START COLLECTED DATA

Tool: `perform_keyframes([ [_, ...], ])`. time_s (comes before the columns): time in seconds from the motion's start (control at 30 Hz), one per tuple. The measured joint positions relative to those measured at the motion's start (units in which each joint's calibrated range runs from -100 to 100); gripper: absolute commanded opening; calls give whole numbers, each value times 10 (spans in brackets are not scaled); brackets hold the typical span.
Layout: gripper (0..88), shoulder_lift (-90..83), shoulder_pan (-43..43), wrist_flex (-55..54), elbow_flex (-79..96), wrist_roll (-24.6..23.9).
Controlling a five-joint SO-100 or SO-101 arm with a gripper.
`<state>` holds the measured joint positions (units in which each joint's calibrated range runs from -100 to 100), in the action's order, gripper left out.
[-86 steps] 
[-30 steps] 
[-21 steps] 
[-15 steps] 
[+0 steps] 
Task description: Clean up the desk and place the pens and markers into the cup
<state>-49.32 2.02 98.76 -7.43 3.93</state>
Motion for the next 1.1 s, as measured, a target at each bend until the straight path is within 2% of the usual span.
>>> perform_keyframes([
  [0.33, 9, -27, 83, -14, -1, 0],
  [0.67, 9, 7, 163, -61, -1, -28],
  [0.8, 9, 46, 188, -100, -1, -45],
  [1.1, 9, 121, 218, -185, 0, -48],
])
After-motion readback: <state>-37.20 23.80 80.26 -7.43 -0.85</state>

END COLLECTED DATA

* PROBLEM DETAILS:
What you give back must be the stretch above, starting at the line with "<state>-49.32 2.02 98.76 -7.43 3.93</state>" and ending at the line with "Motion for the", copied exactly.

* FINISHED EXERCISE:
<state>-49.32 2.02 98.76 -7.43 3.93</state>
Motion for the next 1.1 s, as measured, a target at each bend until the straight path is within 2% of the usual span.

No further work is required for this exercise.